Of course, as we all know, it’s not the oil companies who’ll pay extra — it’s California’s consumers.
Sure to oppose Newsom’s scheme will be California Republicans, including those who proposed giving California motorists a real break at the height of the price surge by suspending the state’s largest gas tax. Unlike other states, which gave their motorists a reprieve with a short-term suspension of their fuel taxes, California’s wildly statist Democrat majority didn’t budge. Yet they’ll be the first to fleece the oil companies with their price-gouging penalty — this despite the fact that a federal judge recently dismissed a claim that there was price fixing in the gasoline business.
California motorists will soon be faced with a least-bad choice: Either pay the piper as the oil companies try to claw back at least some of what state lawmakers considered excess profits, or buy an electric car that uses some of the most expensive electricity in the nation and isn’t supposed to be charged during convenient times. (In barely a decade’s time, that choice will be made for them thanks to yet another state mandate. But, as our Nate Jackson said, “fossil fuels don’t care what time it is.”)

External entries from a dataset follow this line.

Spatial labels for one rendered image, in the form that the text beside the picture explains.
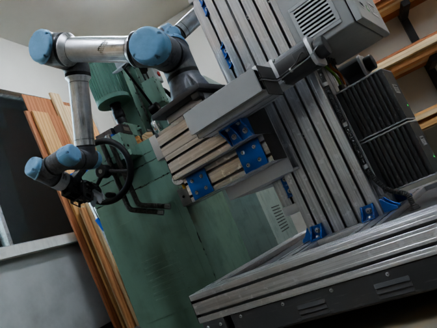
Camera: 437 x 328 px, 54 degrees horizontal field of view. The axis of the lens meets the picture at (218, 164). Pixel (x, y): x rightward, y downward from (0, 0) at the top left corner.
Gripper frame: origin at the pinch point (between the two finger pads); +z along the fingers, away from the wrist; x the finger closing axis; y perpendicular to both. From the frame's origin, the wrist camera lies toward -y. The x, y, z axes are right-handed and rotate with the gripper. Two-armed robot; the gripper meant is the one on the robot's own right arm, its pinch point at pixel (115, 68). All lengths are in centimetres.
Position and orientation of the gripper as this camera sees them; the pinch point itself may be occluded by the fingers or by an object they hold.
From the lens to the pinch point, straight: 224.8
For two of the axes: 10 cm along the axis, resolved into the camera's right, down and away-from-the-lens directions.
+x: 0.3, 5.9, -8.1
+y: -5.0, -6.9, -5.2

Perhaps, though, there’s a third way. While Newsom and his Democrat allies have vilified the oil companies for years and demanded that Californians adapt to a “clean” and “green” future, political analyst Lewis M. Andrews writes about entities that have been going green for years: fossil-fuel energy companies. Yes, these very same companies have invested billions into technologies that threaten their core business. “What activists do not like to talk about,” writes Andrews, “is the ongoing development of many non-nuclear technologies that also promise to reduce atmospheric carbon, but without the regulatory bureaucracies, massive government subsidies, and huge land grabs.” Much of this research is being funded privately by the oil companies Newsom and his ilk love to hate.

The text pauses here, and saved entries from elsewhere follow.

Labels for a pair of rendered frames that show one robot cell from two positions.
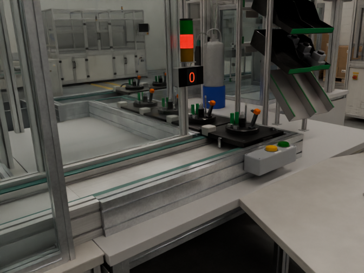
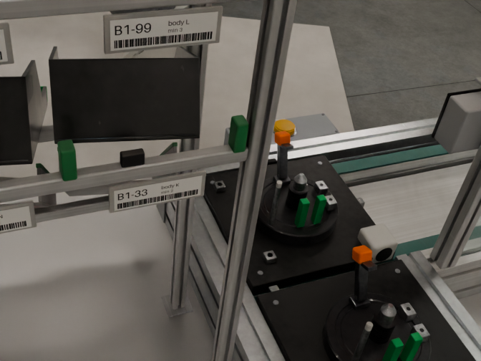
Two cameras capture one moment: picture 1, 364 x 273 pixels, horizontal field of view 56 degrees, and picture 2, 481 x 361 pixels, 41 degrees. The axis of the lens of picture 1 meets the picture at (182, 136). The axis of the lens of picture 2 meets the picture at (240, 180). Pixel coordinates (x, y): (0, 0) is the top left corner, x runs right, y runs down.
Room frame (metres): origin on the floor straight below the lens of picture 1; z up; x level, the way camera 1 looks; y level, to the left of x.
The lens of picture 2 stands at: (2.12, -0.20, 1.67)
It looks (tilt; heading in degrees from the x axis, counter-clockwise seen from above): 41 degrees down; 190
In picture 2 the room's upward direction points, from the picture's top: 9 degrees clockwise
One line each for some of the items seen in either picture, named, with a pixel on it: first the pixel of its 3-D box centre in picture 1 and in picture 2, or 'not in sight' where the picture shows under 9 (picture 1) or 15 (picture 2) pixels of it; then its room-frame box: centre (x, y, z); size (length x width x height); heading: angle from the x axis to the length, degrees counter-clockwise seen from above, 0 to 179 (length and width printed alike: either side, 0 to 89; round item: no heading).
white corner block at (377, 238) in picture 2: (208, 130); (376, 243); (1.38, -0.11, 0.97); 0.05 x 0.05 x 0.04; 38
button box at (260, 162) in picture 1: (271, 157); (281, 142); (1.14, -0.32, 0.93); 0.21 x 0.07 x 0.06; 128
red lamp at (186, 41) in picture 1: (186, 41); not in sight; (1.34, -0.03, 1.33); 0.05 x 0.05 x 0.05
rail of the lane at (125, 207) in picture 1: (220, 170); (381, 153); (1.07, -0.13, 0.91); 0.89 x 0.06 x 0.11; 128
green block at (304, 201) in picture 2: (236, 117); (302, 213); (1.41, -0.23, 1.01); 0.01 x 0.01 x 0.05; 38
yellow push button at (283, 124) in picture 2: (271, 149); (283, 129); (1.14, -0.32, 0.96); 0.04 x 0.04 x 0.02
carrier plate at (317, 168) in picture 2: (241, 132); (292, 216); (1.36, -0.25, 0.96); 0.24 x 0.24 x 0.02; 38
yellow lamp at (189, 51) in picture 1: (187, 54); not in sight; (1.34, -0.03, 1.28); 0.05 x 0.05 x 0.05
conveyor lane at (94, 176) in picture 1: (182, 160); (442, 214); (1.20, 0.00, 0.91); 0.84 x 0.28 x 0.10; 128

The main point Andrews makes also shows how wrong the Newsom approach will be. “Were today’s environmental activists as single-mindedly dedicated to cleaner air as they like to claim,” he writes, “they would recognize that the first step to achieving a difficult task is trying to build a more constructive relationship with former adversaries. If nothing else, oil companies have the financial clout that enables them to risk the kinds of costly mistakes that are inevitable when trying to develop radically new energy sources.”
Rather than penalize these companies for doing business at a time of significant supply uncertainty, why not encourage more of the investment that they’re already making?
On second thought, never mind. For Newsom and his California harpies, the game is all about revenge for a perceived slight, and about maintaining the power to decide for everyone.